Economic/Sustainable Development

Use of locally available resources removed the dependence of communities on monetised external agricultural inputs. The knowledge and traditional seeds were localised and institutionalised within the community which is an empowering action. HWC management contributed to reduction loss of crop productivity. These interventions were linked with the forest department for greater support and convergence.

Climate

Sustainable agro-ecological practices focused on soil health and water conservation and crop management ensuring healthier, diversified resilient crops. Local pest repellants made from herbs and cow urine provided immediate pest management solutions. Reduction of synthetic agro-chemical use meant a petro-chemical dependent with a large carbon foot print agricultural input was replaced by locally available resources.

Sustainability

This is an economically sustainable solution. It relies on a very small amount of grant funding, spread over three years for initial training and sustained engagement. Communities livelihood opportunities and farm productivity increase, and so the intervention becomes self-sustaining. Costing less than $40 per family per year, returns far exceed initial investment. The interventions are based on local knowledge, institutions and resources reducing external dependency and continued evolution by the communities after the project investments.

Return on investment

The pilot and development phase cost $90,000 over three years; in the expansion phase, the total cost for three years was $15,000. We worked with 137 families in five villages for less than $40 per family per year, excluding organisation core staff and expertise investment of $4,000/year. This is an excellent return on investment, given that before intervention, loss to HWC was $30-$100 per growing season, per family.
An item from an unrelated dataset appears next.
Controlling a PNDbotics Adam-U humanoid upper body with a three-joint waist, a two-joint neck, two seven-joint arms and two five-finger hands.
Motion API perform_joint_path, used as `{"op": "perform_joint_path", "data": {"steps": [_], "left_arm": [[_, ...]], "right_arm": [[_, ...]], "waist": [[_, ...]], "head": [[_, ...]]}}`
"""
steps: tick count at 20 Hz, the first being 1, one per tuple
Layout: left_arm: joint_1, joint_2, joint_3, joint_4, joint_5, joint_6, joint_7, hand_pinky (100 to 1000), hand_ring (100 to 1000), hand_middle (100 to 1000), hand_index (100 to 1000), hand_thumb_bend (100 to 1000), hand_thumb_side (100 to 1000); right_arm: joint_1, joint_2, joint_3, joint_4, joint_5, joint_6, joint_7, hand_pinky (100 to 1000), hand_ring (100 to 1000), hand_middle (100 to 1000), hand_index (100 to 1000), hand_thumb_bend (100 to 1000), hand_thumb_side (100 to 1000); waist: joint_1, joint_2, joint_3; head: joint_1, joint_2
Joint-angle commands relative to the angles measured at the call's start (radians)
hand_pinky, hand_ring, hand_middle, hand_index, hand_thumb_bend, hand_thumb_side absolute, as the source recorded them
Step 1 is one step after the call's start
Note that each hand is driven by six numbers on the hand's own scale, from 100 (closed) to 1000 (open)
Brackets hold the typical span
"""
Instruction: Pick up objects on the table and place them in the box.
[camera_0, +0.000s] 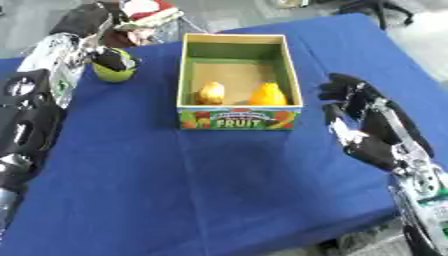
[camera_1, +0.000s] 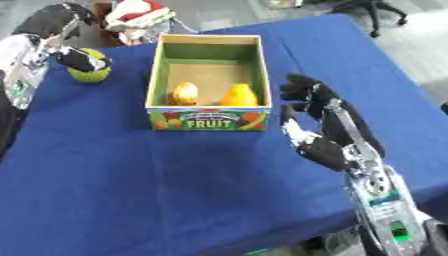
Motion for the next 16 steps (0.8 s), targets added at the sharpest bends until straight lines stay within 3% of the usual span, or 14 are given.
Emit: {"op": "perform_joint_path", "data": {"steps": [1,11,16], "left_arm": [[-0.028,0.022,0.029,0.036,-0.038,0.036,0.029,678,606,711,821,517,228],[-0.014,0.019,0.067,0.127,-0.077,0.118,0.115,673,599,712,824,501,194],[-0.001,0.016,0.068,0.145,-0.056,0.118,0.133,658,574,671,791,450,142]], "right_arm": [[-0.008,-0.005,-0.007,-0.005,0.001,-0.001,-0.002,742,793,766,896,100,322],[-0.01,-0.004,-0.005,-0.005,-0.002,0.0,0.001,741,793,766,896,100,324],[-0.014,-0.004,-0.003,-0.007,-0.004,0.0,0.004,741,792,766,896,100,326]], "waist": [[-0.004,-0.015,-0.002],[-0.002,-0.007,-0.012],[0.003,0.006,-0.022]], "head": [[-0.003,-0.001],[0.001,-0.003],[0.015,-0.007]]}}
Coupled with savings on synthetic agro-chemicals and off-farm inputs, increased yields, improved soft-skills, bargaining power from institutional strengthening, this represents an extremely good return on investment when financial returns and ecosystem benefits are taken into account.

Entrant Image

1 Samanden forest village

Entrant Banner Image

4 mapping HWC Samanden forest village
Replication and Scale

How could we successfully replicate this solution elsewhere?
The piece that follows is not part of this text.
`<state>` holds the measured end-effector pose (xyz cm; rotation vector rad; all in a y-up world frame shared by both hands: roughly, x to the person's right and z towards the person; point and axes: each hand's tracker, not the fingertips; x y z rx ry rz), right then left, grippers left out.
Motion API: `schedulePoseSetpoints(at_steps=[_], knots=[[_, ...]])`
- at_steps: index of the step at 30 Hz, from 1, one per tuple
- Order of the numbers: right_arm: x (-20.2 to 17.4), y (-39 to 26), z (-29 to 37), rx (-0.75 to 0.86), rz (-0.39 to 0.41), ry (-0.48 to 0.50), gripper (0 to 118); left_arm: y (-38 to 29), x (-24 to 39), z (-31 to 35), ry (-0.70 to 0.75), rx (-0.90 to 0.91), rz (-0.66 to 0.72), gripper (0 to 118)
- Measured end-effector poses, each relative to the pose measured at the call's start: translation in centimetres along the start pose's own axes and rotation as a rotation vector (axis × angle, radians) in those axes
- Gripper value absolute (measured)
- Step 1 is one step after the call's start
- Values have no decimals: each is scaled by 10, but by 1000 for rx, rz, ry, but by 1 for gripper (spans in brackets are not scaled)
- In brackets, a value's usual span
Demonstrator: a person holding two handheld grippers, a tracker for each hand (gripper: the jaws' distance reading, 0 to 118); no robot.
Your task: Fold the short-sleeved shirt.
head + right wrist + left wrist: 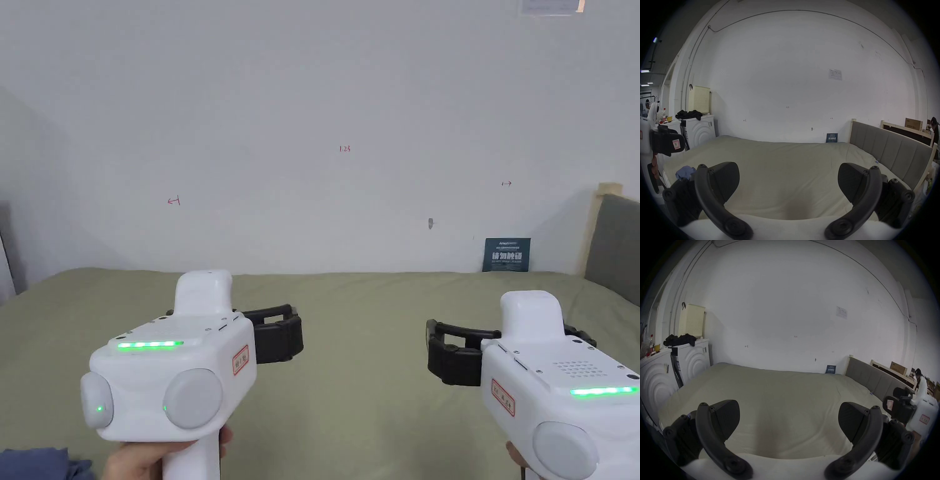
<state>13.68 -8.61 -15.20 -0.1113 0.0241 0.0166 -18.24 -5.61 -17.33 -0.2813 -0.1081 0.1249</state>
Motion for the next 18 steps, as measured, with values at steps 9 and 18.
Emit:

As the solution is primarily knowledge and resource based and draws on locally available resources, it is possible to replicate the solution elsewhere. Once developed, we expanded the implementation from one to five villages, and are in the process of rolling out a modified program incorporating climate resilience in a new lower altitude landscape in six larger villages with 626 households [Cost remains $40 per household per year] and in two high-altitude villages in North Sikkim on a consultancy basis for WWF-India. Key to success is an engaged local partner or trusted CBO, adapting the programme to microclimates and traditional practice, and flexibility to incorporate biodiversity into existing and emergent needs of the community. Ensuring community involvement in decision making and intervention design at both design and implementation stage is vital. We have developed a suite of interventions, training inputs and manuals that can thus be adapted for use in varying contexts.